Monthly Archives: March 2022

Google Summer of Code is a Win-Win for Contributing Students and Mentoring Organizations: Thank you Google

Lavanya Singh was eager to write lots of code after her freshman year of college, but she knew it was hard to find a place that would give her a chance. Then she landed a spot with the Google Summer of Code (GSoC) program working at the Internet Archive.

Paired with Mark Graham, director of The Wayback Machine, Singh was asked to create a systematic way to archive news sources from all around the world. 

Lavanya Singh, Google Summer of Code contributor.

“Mark basically gave me that problem and said: ‘Go figure it out,’” she recalls, grateful for the challenge, the tight knit community at the Internet Archive, and the mentorship provided throughout the project. “The Internet Archive really trusts their interns and gives you an opportunity to do huge scale technical projects that are going to be useful in the long run.”

The experience gave Singh skills and confidence that led to other internships and a job as a software engineer, following graduation this spring from Harvard University with a degree in computer science and philosophy.

For 17 years, GSoC has given more than 18,000 students from 112 countries the chance to learn about programming up close. Google selects students (called “contributors”) and matches them with organizations doing open-source projects. All told, the students have created 40 million lines of code since the program’s inception in 2005. It has helped launch careers, like Singh’s, and provided a pipeline of potential employees for the 746 organizations that have participated. Google recently posted its Google Summer of Code timeline for 2022 for applicants for the paid positions, which last 12 weeks.

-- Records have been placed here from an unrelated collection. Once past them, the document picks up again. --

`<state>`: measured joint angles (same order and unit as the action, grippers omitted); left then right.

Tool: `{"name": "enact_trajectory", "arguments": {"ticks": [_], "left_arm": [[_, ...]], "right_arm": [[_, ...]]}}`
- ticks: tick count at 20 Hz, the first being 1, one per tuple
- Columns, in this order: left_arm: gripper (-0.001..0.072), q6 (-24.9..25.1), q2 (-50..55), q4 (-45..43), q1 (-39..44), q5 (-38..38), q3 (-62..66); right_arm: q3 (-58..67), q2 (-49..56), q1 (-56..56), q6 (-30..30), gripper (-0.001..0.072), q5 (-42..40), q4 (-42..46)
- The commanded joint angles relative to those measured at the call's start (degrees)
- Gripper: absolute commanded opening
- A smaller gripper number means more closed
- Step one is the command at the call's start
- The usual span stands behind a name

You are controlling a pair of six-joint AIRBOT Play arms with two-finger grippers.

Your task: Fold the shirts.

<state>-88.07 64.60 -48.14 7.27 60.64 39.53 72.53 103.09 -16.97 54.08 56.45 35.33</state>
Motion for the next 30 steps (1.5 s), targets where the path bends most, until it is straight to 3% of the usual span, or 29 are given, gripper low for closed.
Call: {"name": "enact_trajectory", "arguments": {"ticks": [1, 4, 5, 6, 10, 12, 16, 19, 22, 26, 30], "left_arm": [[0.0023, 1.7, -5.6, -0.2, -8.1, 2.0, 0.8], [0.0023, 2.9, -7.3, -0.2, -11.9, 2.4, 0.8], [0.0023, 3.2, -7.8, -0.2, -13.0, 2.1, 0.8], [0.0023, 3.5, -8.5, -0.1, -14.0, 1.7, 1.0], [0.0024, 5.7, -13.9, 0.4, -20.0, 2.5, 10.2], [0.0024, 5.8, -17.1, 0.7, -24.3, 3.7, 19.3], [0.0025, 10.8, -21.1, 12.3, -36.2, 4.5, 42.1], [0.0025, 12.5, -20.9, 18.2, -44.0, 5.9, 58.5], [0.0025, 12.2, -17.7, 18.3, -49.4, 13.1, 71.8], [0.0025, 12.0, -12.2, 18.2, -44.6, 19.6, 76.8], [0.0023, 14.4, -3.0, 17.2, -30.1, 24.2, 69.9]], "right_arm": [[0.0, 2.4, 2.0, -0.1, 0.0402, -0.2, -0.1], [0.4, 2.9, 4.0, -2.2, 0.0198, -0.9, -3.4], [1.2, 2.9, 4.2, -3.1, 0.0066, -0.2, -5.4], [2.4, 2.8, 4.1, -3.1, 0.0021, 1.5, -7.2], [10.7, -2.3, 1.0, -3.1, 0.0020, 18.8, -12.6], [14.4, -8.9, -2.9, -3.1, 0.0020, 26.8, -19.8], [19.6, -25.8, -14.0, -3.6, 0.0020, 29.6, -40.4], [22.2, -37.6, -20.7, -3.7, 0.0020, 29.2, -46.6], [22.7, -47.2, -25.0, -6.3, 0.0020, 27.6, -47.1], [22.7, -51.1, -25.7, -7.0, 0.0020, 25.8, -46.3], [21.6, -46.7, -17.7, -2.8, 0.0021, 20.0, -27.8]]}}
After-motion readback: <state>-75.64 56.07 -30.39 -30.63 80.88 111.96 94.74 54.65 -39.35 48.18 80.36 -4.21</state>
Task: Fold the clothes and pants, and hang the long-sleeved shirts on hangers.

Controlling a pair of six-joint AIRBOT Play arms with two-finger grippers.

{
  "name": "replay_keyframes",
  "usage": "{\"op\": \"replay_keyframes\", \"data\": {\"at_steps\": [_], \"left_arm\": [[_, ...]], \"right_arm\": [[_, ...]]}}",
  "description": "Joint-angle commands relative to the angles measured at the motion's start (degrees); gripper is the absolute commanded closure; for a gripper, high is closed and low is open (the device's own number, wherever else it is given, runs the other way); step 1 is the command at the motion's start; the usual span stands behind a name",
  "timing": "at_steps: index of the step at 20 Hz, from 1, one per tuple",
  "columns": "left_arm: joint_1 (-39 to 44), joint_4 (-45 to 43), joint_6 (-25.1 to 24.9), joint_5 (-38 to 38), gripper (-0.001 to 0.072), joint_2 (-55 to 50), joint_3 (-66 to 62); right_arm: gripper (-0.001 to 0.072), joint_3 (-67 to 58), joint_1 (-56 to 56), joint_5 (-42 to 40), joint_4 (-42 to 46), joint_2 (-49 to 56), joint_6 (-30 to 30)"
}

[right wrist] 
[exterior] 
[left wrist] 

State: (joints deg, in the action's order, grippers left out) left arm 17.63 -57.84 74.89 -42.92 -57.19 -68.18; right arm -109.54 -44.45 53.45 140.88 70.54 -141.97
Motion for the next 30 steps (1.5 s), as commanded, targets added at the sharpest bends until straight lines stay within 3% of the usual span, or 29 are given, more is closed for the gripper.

“It is truly a benefit and service to students. For some, it can be transformational,” said Singh’s mentor, Graham, of the Internet Archive. “But it also helps us. It’s a way to learn about new talent. And it’s a way for the Internet Archive to increase our visibility and demonstrate that we are part of this community of organizations.”  

GSoC provides an infrastructure to match promising programmers with projects that can be difficult to find and is especially relevant now with people working remotely, said Brenton Cheng, a senior engineer with the Internet Archive.

“It’s been an incredible way by which people all over the world can get opportunities to work with companies, creating openings that might not be available to them otherwise,” said Cheng, who has mentored several student contributors over the years. 

Staff assign mini-projects designed to give students hands-on experience and a sense of accomplishment. Students are also included in team meetings, invited to give input and present their work, said Cheng. 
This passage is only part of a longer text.